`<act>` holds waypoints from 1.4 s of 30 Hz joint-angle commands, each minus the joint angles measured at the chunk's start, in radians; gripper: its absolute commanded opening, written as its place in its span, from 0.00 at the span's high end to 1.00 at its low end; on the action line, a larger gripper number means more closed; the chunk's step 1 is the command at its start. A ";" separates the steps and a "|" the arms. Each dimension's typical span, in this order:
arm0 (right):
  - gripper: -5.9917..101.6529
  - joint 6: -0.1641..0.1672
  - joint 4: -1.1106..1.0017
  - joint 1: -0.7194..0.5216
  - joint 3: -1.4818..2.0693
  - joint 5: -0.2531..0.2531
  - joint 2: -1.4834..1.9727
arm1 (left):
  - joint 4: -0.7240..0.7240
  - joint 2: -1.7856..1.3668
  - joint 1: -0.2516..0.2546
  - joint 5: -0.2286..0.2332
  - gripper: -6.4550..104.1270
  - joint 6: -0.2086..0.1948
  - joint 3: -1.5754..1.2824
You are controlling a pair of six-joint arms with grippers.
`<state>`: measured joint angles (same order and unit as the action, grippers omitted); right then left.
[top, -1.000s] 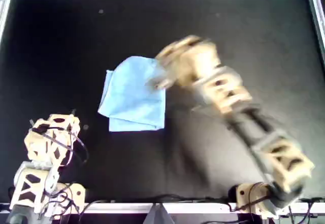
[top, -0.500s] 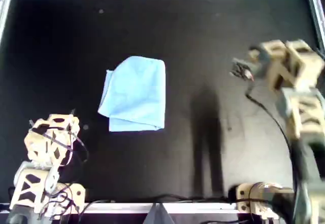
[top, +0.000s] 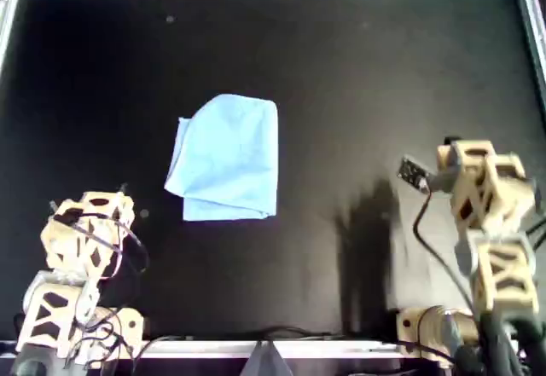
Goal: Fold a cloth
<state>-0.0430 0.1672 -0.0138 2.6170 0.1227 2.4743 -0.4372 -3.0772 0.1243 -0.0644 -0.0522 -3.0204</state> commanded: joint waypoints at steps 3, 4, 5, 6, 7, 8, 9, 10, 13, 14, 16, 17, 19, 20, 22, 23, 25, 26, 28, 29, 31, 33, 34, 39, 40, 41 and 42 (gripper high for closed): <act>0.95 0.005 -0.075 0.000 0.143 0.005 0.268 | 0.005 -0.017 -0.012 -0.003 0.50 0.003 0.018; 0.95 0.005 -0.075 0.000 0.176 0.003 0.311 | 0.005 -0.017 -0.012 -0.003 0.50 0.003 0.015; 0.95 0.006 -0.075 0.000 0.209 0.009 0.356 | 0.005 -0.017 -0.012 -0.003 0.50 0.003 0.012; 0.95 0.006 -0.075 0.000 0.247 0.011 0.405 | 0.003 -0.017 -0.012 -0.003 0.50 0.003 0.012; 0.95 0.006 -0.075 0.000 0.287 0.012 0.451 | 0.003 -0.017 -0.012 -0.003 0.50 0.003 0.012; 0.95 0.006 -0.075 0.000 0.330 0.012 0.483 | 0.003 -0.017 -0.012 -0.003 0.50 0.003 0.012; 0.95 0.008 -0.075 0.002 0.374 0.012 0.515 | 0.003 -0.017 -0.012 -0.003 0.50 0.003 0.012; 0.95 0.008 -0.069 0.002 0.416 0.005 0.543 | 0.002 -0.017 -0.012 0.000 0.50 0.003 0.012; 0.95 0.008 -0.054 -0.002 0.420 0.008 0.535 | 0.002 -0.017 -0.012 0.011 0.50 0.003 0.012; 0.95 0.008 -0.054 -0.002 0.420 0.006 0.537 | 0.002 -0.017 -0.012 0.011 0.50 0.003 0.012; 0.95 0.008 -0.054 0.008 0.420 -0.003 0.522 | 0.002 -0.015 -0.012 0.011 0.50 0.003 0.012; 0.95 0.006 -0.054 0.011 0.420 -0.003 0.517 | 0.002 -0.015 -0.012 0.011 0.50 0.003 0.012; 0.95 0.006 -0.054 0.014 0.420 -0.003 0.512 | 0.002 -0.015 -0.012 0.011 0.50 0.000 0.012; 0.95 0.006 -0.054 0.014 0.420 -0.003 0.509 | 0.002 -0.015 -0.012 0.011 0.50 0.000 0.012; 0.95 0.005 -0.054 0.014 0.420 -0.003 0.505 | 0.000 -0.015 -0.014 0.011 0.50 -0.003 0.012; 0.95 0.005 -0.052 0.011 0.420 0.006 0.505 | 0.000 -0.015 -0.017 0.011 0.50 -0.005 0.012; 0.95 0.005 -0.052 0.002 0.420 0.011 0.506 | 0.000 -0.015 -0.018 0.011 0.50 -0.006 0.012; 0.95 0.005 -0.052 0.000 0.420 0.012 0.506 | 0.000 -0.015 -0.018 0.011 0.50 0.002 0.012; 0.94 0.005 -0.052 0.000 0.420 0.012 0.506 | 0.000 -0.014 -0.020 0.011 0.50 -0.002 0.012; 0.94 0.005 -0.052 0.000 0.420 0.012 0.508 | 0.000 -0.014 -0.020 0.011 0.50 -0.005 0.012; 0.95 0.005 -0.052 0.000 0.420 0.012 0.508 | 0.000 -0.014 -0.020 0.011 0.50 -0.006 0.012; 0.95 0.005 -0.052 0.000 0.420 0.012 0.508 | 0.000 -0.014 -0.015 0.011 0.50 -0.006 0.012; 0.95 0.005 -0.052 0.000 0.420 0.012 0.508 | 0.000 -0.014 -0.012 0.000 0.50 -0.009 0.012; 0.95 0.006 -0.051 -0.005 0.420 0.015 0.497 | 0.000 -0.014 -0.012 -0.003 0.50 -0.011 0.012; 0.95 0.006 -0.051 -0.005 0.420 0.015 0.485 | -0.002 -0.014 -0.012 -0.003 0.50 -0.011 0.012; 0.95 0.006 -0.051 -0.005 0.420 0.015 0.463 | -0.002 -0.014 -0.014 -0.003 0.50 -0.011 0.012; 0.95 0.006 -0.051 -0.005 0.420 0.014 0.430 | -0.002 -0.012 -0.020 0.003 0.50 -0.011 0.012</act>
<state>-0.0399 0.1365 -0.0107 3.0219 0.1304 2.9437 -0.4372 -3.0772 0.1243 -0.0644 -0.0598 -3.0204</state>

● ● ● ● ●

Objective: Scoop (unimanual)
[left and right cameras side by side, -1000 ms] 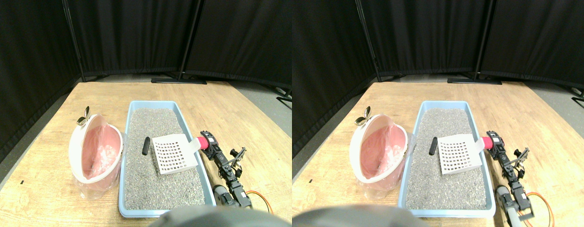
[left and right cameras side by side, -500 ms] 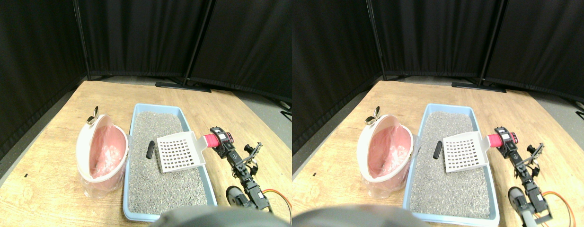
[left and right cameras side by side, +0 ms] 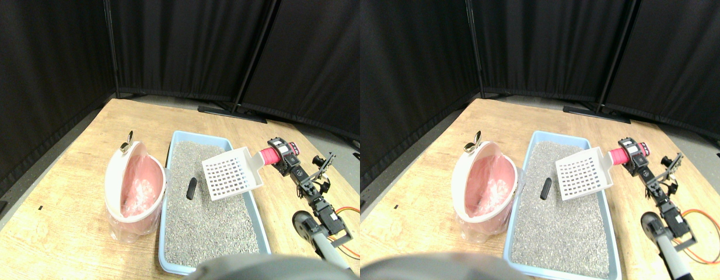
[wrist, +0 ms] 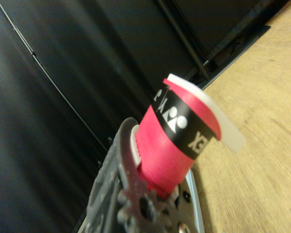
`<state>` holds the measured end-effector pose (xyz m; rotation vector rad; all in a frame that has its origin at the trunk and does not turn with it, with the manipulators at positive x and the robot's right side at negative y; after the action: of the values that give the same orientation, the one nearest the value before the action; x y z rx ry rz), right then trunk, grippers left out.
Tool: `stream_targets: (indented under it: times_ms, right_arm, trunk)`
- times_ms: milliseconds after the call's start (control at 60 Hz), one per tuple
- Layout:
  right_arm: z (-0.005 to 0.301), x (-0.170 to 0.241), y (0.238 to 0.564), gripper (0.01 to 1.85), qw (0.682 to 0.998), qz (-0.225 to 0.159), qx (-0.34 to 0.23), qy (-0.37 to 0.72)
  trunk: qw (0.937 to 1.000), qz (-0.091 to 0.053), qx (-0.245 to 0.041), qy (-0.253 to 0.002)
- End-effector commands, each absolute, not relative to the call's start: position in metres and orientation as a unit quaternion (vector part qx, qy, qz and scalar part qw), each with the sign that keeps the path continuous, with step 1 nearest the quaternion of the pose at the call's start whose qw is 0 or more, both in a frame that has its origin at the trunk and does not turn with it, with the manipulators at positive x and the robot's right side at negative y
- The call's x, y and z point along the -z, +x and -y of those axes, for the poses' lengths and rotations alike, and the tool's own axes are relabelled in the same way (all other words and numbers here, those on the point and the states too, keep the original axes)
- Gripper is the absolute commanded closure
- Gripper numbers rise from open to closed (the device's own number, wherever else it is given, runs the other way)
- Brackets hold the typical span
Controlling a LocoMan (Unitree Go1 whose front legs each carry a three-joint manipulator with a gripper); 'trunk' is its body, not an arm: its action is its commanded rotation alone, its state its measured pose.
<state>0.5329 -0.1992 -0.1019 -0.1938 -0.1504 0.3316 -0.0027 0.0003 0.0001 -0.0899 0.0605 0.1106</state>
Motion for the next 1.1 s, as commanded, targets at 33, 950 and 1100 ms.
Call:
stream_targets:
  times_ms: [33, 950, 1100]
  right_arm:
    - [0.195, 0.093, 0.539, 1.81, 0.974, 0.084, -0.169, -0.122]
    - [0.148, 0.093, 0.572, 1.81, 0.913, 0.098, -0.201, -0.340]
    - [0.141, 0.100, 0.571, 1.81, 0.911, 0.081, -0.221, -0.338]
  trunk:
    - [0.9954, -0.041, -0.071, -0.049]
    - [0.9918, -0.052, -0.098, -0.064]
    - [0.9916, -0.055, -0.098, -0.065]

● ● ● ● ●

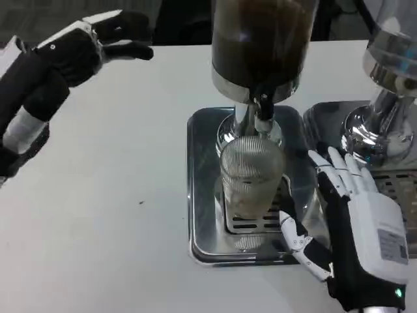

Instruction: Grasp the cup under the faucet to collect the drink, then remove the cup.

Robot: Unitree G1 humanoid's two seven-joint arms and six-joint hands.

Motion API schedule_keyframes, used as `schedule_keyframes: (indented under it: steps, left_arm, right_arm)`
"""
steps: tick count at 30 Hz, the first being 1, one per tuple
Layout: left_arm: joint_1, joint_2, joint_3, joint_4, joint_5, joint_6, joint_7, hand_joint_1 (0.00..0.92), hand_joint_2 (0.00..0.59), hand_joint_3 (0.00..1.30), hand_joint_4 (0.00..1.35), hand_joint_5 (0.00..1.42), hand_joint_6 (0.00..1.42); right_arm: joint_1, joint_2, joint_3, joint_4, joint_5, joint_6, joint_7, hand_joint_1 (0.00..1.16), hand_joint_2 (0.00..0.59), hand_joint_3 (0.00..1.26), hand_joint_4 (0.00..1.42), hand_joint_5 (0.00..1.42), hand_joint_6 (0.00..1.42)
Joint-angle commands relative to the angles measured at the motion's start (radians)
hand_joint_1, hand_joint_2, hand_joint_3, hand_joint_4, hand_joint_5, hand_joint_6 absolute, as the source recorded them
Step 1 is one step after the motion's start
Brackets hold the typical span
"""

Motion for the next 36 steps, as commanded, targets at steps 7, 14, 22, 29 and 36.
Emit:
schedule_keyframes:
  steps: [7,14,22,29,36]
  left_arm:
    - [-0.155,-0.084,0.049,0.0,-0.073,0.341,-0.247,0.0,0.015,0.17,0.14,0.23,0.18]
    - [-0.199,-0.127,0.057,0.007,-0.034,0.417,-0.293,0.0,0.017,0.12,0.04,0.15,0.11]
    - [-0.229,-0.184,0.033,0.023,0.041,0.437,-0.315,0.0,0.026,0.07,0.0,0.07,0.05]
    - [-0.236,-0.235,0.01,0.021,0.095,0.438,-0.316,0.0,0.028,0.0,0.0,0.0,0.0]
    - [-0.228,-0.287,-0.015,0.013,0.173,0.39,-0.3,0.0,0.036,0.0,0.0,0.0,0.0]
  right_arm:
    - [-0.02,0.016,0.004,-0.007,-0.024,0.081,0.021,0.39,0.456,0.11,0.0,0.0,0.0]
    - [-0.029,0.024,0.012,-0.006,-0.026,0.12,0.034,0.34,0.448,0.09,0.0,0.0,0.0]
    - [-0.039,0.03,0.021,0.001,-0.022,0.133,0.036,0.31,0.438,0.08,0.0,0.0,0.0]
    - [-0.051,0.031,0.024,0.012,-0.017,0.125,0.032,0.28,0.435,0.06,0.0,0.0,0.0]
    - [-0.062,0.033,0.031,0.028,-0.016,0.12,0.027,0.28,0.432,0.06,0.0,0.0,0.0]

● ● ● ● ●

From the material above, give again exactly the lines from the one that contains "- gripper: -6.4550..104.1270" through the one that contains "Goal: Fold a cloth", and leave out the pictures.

→ **PROBLEM SOLUTION**:
  - gripper: -6.4550..104.1270
  - joint 6: -0.2086..0.1948
  - joint 3: -1.5754..1.2824
You are controlling a pair of six-joint arms with grippers.
`<state>`: measured joint angles (same order and unit as the action, grippers omitted); right then left.
[top, -1.000s] 
[top, -0.500s] 
[top, +0.000s] 
Goal: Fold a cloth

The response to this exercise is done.